In exchange he received a coalition agreement that includes two pledges: an appropriate alternative to the Tal Law, which allows extensive draft deferments for ultra-Orthodox men, and a change in Israel's system of government.
It is hard to picture this government, which still has two ultra-Orthodox parties, Shas and United Torah Judaism, contributing to the drafting of the ultra-Orthodox and stabilization in governance. Just as it is hard to imagine a government with Foreign Minister Avigdor Lieberman moving ahead on peace negotiations.
We must admit that Netanyahu has out-Sharoned Sharon at crafty political maneuvering. He has out-Olmerted Olmert at survivability.
He now heads a coalition of 94 MKs. Not that he had to work too hard for it. Mofaz was so afraid of elections on the horizon that he would have come in as a deputy to deputy minister Lea Nass in the sub-ministry for senior citizens in the Prime Minister's Office. It is not hard to imagine that he would melt back into the Likud on the eve of elections in exchange for the defense ministry or foreign ministry in the next government.

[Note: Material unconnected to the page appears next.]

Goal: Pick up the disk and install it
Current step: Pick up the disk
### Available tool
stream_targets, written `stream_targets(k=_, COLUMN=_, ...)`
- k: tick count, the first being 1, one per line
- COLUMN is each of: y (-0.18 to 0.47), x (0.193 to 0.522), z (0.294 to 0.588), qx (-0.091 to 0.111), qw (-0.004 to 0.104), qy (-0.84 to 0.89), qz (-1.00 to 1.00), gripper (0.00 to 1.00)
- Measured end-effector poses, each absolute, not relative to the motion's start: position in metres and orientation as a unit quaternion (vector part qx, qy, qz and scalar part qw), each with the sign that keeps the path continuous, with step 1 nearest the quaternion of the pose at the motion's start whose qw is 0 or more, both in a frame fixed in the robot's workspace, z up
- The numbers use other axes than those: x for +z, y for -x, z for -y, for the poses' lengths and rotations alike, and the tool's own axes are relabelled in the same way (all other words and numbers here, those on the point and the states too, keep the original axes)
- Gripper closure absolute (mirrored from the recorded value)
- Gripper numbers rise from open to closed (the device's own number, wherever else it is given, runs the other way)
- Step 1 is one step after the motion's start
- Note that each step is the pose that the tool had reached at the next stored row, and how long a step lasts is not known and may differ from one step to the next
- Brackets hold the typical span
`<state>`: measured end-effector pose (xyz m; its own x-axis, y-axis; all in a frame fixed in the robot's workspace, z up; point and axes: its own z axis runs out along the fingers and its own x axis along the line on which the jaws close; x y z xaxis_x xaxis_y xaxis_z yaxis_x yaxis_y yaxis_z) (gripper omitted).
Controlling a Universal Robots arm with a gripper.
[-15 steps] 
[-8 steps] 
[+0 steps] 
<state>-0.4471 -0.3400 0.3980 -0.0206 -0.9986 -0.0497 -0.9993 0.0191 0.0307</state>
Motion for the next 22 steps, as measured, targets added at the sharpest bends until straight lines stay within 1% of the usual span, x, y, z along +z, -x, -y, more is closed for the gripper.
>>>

One person who is not skeptical about Mofaz is President Shimon Peres. Netanyahu phoned Peres before dawn yesterday in Canada to tell him the news. Peres was glad. He was always in favor of national unity governments. This time he has a reason: Like Peres, Mofaz is dead-set against an Israeli attack on Iran, and the president hopes Mofaz will be a counterweight on this to Netanyahu and Defense Minister Ehud Barak. All well and good, as long as Mofaz does not change his mind. Consistency is not his strong suit, as we know.
The opposition was whittled down yesterday from 54 to 26 MKs. But after all, Kadima never really was an opposition. So the loss is not so great.